By Filippo Giancotti, Yan Wang, Sreeharsha Gurrapu, Hong Chen, Sara Laudato, Emily Caggiano, Yan Jiang, Hsiang-Hsi Ling

Posted 23 Jul 2021
bioRxiv DOI: 10.1101/2021.07.23.453505

Infection of the alveolar epithelium constitutes a bottleneck in the progression of COVID-19 to SARS presumably due to the paucity of viral entry receptors in alveolar epithelial type 1 and 2 cells. We have found that the male alveolar epithelial cells express twice as many ACE2 and TMPRSS2 entry receptors as the female ones.
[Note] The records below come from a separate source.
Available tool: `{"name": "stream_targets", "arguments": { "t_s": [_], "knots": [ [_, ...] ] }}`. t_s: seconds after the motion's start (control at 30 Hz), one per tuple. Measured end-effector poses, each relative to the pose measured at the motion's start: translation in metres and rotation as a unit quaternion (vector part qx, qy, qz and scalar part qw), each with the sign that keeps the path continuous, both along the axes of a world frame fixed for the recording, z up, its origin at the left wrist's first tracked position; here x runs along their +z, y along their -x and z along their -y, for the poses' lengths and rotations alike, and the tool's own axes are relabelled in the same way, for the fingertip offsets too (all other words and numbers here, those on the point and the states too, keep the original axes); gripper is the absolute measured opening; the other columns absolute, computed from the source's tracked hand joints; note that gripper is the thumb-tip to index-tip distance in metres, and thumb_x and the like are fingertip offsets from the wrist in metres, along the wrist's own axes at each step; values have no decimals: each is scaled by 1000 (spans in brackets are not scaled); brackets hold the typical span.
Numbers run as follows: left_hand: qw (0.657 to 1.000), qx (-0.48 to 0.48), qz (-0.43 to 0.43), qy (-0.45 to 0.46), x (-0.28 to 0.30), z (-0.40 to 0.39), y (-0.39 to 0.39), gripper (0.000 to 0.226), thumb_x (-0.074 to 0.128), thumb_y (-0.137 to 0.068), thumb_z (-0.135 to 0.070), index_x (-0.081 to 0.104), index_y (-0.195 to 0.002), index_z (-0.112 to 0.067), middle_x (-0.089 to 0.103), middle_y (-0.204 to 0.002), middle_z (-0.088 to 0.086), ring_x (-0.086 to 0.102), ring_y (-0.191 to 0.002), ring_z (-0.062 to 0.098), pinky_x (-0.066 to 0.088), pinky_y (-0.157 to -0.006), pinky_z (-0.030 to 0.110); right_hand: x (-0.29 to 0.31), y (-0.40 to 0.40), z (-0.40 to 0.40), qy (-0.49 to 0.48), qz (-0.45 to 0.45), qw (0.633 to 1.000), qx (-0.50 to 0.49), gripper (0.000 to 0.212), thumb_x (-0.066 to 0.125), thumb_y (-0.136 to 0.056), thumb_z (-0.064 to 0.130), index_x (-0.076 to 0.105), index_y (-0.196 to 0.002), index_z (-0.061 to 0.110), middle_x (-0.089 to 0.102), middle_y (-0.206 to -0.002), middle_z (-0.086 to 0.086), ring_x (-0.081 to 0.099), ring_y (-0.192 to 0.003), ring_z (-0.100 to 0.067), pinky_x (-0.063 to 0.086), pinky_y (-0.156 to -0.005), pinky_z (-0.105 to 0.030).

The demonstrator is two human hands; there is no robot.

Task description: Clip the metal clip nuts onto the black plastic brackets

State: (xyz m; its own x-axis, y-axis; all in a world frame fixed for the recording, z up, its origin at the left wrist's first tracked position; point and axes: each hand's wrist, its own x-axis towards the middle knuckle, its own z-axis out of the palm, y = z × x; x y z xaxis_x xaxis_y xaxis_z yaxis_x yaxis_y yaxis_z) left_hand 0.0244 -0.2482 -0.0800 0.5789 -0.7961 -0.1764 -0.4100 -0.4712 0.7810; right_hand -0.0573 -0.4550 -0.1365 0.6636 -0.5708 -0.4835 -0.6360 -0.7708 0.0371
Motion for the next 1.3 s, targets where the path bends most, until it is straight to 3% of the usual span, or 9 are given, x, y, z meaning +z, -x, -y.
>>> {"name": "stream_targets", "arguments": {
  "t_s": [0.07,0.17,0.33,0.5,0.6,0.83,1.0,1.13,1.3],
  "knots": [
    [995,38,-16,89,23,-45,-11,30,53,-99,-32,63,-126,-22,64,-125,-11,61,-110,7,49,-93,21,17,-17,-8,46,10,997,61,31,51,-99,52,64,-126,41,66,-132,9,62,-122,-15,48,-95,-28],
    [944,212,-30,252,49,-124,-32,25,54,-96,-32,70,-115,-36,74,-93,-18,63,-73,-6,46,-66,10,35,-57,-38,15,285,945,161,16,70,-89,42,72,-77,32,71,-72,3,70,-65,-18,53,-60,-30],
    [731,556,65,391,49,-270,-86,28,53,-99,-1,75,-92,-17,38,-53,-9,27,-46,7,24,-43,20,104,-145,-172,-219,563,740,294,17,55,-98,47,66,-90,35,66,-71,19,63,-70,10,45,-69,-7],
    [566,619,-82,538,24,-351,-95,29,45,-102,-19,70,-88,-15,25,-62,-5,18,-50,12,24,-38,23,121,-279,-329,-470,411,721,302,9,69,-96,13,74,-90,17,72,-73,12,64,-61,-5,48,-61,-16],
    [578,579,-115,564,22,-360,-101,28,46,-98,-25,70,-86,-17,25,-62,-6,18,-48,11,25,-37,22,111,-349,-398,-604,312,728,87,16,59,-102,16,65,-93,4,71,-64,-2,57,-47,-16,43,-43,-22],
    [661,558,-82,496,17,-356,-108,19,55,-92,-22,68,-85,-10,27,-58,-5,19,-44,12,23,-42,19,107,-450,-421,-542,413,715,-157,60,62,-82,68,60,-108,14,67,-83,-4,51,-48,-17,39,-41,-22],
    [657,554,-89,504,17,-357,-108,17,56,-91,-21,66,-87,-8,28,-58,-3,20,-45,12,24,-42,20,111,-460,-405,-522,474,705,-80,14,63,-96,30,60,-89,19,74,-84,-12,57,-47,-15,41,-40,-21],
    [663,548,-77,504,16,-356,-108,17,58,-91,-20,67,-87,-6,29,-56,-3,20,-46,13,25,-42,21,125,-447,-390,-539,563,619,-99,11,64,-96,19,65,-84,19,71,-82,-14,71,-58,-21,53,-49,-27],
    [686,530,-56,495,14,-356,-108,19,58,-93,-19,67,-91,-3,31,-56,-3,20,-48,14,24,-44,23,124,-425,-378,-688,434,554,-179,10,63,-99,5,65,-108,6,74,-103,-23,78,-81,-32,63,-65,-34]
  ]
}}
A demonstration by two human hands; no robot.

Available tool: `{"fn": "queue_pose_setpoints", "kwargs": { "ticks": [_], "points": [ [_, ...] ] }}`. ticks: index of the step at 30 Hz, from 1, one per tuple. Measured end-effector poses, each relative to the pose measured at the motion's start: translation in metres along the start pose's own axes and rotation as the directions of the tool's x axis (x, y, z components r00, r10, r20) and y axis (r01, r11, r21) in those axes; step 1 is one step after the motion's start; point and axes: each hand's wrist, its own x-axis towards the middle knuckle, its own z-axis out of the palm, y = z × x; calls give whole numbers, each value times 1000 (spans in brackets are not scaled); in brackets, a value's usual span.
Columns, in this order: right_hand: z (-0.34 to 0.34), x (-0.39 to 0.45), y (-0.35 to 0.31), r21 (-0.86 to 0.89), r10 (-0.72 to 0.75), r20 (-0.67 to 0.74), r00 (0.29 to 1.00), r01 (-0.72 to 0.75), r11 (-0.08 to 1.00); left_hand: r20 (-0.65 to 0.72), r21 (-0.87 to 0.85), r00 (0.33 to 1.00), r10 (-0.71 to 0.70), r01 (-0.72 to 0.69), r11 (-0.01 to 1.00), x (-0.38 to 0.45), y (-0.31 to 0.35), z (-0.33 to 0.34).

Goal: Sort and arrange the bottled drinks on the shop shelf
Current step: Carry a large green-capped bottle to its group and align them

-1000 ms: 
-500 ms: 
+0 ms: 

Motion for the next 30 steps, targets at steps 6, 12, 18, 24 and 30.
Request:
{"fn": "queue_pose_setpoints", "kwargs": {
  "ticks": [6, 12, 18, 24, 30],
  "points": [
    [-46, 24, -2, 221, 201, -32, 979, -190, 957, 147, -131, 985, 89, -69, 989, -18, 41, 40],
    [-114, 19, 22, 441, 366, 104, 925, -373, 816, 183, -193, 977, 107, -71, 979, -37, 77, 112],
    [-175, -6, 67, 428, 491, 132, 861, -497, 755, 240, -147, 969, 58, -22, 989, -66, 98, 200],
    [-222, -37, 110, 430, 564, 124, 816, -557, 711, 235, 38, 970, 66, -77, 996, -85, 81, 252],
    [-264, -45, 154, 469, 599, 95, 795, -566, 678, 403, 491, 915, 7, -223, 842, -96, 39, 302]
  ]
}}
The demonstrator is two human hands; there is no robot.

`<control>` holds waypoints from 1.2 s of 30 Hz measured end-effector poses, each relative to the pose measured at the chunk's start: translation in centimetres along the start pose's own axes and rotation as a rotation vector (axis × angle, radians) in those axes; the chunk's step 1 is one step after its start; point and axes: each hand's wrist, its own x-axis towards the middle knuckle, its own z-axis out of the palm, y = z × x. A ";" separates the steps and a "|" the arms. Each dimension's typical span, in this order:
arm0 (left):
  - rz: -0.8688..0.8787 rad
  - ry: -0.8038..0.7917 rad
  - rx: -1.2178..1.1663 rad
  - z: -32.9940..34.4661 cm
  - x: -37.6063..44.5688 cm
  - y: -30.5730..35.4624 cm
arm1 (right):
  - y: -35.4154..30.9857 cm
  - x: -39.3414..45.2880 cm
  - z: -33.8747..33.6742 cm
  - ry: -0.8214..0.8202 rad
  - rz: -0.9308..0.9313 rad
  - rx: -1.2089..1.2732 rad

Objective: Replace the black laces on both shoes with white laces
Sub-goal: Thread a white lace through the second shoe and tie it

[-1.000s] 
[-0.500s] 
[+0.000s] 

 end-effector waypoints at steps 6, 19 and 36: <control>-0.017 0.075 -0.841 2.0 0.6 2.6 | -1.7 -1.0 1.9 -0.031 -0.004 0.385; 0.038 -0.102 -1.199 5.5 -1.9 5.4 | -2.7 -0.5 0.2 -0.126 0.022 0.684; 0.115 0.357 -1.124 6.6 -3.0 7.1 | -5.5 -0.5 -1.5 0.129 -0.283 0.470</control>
Intriguingly, IFN and TNF- signaling are preferentially active in male alveolar cells and induce binding of the cognate transcription factors to the promoters and lung-active enhancers of ACE2 and TMPRSS2. Cotreatment with IFN-I and III dramatically increases expression of the receptors and viral entry in alveolar epithelial cells. TNF and IFN-II, typically overproduced during the cytokine storm, similarly collaborate to induce these events. Whereas JAK inhibitors suppress viral entry induced by IFN-I/III, simultaneous inhibition of IKK/NF-{kappa}B is necessary to block viral entry induced by TNF and IFN II. In addition to explaining the increased incidence of SARS in males, these findings indicate that SARS-Cov-2 hijacks epithelial immune signaling to promote infection of the alveolar epithelium and suggest that JAK inhibitors, singly and in combination with NF-KB inhibitors, may exhibit efficacy in preventing or treating COVID-19 SARS.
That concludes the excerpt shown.